Roddenberry also intended Star Trek to encourage thought and debate about events in the world at the time. The vision of a Russian on the bridge of the Enterprise at the height of the Cold War was startling at the time. The appearance of an African American woman on the bridge held in high esteem was similarly radical. Star Trek after all famously featured the first interracial kiss on American television. In short, it broke new ground. It told stories that provoked thought, and encouraged people to see shades of grey in a time when dichotomies had perpetuated for too long.
Star Trek: Discovery could do the same in 2017. In the era of Donald Trump and ever-increasing fears of a nuclear North Korea, Discovery boldly launches with a female Asian captain and a war against an enemy that has been silent and ignored for some time.
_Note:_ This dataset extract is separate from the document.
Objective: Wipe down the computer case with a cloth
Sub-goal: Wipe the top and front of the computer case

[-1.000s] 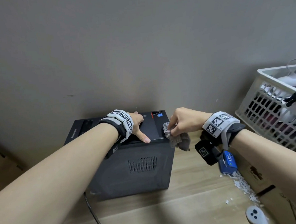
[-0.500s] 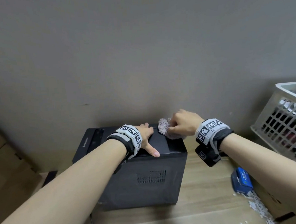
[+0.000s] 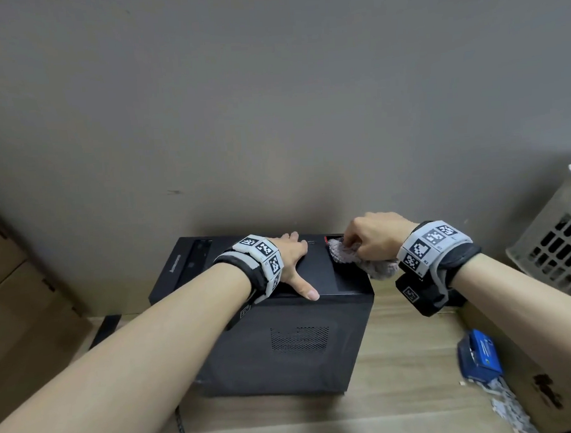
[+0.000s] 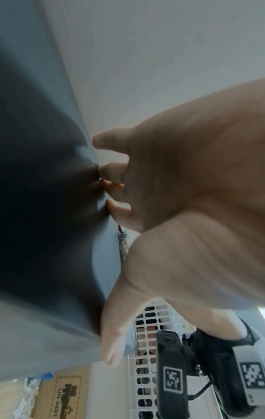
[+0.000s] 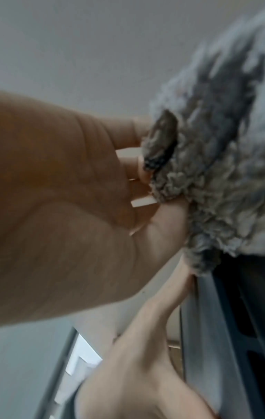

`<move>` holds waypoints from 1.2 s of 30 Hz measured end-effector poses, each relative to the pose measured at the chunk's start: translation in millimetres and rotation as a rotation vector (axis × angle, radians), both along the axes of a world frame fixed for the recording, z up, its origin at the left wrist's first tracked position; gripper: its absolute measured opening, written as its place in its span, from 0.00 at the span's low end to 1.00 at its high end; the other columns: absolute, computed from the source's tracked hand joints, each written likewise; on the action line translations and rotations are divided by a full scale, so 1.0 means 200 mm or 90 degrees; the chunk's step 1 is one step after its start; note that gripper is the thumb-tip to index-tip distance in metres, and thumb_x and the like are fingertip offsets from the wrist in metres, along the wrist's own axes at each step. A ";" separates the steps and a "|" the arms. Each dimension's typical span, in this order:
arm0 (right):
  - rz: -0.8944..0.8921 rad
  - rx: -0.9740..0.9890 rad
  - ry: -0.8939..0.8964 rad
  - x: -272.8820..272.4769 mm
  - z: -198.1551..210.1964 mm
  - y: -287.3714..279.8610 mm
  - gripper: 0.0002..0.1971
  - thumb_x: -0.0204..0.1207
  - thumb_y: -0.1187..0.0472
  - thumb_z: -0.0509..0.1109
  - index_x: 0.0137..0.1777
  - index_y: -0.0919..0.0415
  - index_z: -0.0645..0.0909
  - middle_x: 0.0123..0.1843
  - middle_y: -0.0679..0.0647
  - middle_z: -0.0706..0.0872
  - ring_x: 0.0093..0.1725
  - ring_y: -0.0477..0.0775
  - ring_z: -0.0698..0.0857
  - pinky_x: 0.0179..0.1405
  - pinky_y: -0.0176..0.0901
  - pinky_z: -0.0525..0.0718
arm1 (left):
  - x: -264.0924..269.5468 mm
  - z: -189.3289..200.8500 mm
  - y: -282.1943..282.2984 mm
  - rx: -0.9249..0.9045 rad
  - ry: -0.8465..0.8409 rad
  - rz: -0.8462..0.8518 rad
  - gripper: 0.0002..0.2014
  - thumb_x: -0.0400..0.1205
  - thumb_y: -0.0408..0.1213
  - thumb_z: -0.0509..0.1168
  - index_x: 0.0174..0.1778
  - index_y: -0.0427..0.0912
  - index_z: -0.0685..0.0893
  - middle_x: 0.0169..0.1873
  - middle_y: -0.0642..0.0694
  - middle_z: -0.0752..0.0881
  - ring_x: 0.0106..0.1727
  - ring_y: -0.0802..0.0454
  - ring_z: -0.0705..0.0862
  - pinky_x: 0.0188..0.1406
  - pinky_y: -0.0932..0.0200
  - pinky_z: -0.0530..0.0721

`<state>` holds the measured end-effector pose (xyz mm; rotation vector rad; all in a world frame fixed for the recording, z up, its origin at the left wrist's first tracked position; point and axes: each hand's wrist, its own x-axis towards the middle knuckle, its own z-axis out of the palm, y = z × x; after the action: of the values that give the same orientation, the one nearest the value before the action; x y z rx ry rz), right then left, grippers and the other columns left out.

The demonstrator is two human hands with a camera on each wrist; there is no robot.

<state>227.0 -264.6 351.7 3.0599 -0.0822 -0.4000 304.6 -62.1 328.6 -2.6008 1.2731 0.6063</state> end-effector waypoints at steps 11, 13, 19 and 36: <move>-0.112 0.216 -0.149 -0.03 -0.10 -0.03 0.05 0.71 0.58 0.69 0.38 0.57 0.77 0.42 0.52 0.80 0.45 0.62 0.81 0.42 0.52 0.80 | -0.01 0.01 0.01 -0.007 0.004 -0.001 0.58 0.67 0.71 0.71 0.82 0.36 0.56 0.85 0.38 0.51 0.85 0.40 0.52 0.80 0.39 0.63; -0.154 0.316 -0.183 -0.04 -0.08 -0.07 0.09 0.76 0.58 0.68 0.38 0.63 0.76 0.43 0.54 0.80 0.46 0.61 0.79 0.44 0.52 0.77 | -0.02 0.01 0.01 -0.007 0.005 -0.002 0.58 0.67 0.71 0.71 0.82 0.36 0.56 0.85 0.38 0.50 0.86 0.41 0.51 0.81 0.38 0.61; -0.260 0.622 -0.256 -0.02 -0.13 -0.15 0.22 0.71 0.37 0.63 0.36 0.58 0.70 0.37 0.54 0.74 0.40 0.52 0.75 0.48 0.56 0.79 | -0.02 0.03 0.00 0.009 0.000 -0.003 0.60 0.68 0.71 0.70 0.85 0.36 0.51 0.86 0.37 0.47 0.86 0.40 0.50 0.82 0.39 0.59; 0.123 -0.025 -0.090 0.05 -0.20 -0.05 0.16 0.85 0.45 0.57 0.70 0.45 0.75 0.67 0.52 0.67 0.63 0.57 0.64 0.68 0.54 0.72 | 0.01 0.00 -0.01 0.020 -0.024 -0.033 0.60 0.65 0.74 0.69 0.82 0.36 0.56 0.80 0.38 0.59 0.79 0.40 0.63 0.74 0.38 0.71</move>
<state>237.4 -275.4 311.6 3.0167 0.1950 -0.1694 306.7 -64.9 327.6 -2.5334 1.3036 0.5616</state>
The Klingons in Discovery have been treated by Starfleet for decades with a kind of “if we don’t bother them, they’ll go away” tactic, but to no avail. I do wonder what contrasts Discovery will explore, and how Burnham’s prejudices against the Klingons will be challenged along the way. I have no doubt that they will be. Perhaps Lorca’s burning desire to win at all costs will trigger a reluctance in Burnham, and her Vulcan training will come to play an important part in being trapped between a bloodthirsty conflict she helped to start, but one she has now matured to see is unnecessary, and unwinnable. Ater all, we already know that neither the Klingons nor Starfleet will be annihilated.
There’s no doubt that Discovery is different. It’s modern, it’s dark, it’s edgy. It’s the adrenaline shot Star Trek has needed for twenty years. It will walk a tightrope between abandoning the core ethos of Roddenberry’s vision, and bringing it masterfully up to date into a dark political climate. With some of the names behind the project (Roddenberry’s son, for one), I have no doubt that it won’t abandon the Star Trek that came before. Whether it succeeds in its mission remains to be seen, but if it does, then I have no doubt Gene Roddenberry would be proud.